Samdan was yet unconscious, but Randart was not going to
wait for him to waken. He probably didn’t know anything. From the look of him
he’d fought his best, hampered by the bad knee and having only a single lamp to
see by in the dark hold.

None of them seemed to know anything useful, except that one
of the pirates wore garish clothing like Zathdar was reputed to favor. That
would mean the pirate captain himself had been here, and Randart flat on his
back under a sail as heavy as a horse.

There was no evidence of collusion, but he sensed it
everywhere he looked. The sailors were too somber, too weary for the obvious
signs of collusion. But the quality of the silence formed a wall between him
and these mariners.

Randart let out his breath. Defeat, on unfamiliar territory.
But he’d learned something. The pirate had spies everywhere. And he had land
ties. Therefore he’d inevitably return to land, and that was Randart’s
territory. There would be no defeat next time.

But first Randart had to get back, and they were at least a
week, probably more, from land. It was time for magic transfer, something he
not only detested but distrusted. What was to stop the mages from making him
vanish conveniently? He didn’t trust Zhavic or Perran for a heartbeat. So he
would force the mage to transfer with him. He would never use a magic token
himself, though he kept them to expedite those under his orders.

Magister Lorat presented herself with her bag of belongings,
and he wondered if she could have been the traitor. No, that was ridiculous.
She probably was reporting to Zhavic, but she’d come with a solid reputation,
he’d checked that out first thing. She was a wood mage, which meant she would
not be a brilliant thinker in the chaos of battle. She’d done what she was told
with the stolidity of the wood she worked with.

So he braced himself for the wrench which was no easier to
endure than it ever was. He’d avoided eating dinner once he’d made his
decision, so the nausea, at least, was easier to fend off if his stomach was
not full.

When he recovered, the mage was already gone. He looked
about him at the comforting familiarity of stone in the Destination room of
Ellir Castle. As soon as he could get his legs to carry him, he forced himself
to climb up to Orthan’s tower, which was empty.

The entire academy was pretty much empty against the war
game soon to commence. Randart clapped on the glowglobe and sat down at his
brother’s desk to look through the reports stacked there, some annotated in
Orthan’s neat hand.

Everything looked as it should. Randart was having trouble
forcing his increasingly aching head to concentrate. That defeat rankled, the
more because he knew, he
knew
, there
was deliberate treachery behind it. So he forced himself to be thorough.

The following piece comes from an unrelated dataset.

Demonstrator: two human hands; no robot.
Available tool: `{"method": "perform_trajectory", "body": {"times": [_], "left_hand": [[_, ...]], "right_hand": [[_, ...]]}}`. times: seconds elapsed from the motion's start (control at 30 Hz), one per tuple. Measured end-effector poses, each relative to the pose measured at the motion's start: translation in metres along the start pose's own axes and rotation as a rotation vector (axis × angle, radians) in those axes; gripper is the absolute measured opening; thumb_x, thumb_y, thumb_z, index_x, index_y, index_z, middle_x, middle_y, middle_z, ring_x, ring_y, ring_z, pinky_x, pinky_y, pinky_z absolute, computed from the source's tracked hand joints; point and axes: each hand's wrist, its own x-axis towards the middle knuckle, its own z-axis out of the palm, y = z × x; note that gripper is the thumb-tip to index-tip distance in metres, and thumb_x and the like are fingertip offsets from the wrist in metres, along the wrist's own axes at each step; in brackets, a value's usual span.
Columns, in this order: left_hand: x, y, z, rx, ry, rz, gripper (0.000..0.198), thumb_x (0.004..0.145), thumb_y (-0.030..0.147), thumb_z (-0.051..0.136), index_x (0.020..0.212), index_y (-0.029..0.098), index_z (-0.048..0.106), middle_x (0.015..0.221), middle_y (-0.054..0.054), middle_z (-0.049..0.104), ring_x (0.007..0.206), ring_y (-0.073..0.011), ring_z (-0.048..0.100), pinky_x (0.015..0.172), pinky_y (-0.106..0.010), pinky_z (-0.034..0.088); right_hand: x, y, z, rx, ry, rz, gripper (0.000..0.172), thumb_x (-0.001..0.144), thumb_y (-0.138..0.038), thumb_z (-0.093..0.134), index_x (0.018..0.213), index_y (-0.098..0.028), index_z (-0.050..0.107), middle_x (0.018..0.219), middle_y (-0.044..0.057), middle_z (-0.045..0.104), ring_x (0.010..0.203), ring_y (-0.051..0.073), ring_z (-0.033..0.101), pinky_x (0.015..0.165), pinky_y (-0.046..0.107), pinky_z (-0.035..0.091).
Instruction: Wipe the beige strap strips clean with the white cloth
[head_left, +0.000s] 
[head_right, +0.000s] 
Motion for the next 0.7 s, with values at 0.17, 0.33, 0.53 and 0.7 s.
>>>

He read one report three times without comprehension before
he finally found the sense. Zathdar’s sometime ally, Tharlif, had swooped down
onto his secret shipment of weapons meant for spring, and captured them all.

Fury blinded Randart, leaving him gasping, until he
remembered he’d protected himself with a double order, one overland, one by
sea. He had planned for this possibility.

His focus sharpened again. There was no report about the
overland wagons being molested. All was well. All was well. He would stay on
land in future.

He forced himself to get through the rest of the reports,
then set the pile down. It was time to eat. Sleep. Forget asking Magister
Zhavic for news. The mage would just lie or leave out crucial details. No more
magic. Randart would take the extra day or so to ride back to the king, and
compose his report on the way—that and his strategy for dealing with kingdom
matters as they stood.

But that plan vanished like the sky after the sail dropped
on him when he saw the neatly tied pile at the bottom of the reports, a scrap
of paper on top written in his brother’s hand:
Save for Dannath
.

He pulled up that pile and leafed through it. Most of these
would take concentration for it seemed there were some anomalies in supply
reports, people where they should not be or missing where they should be. All
of that promised painstaking checking, and by trusted aides.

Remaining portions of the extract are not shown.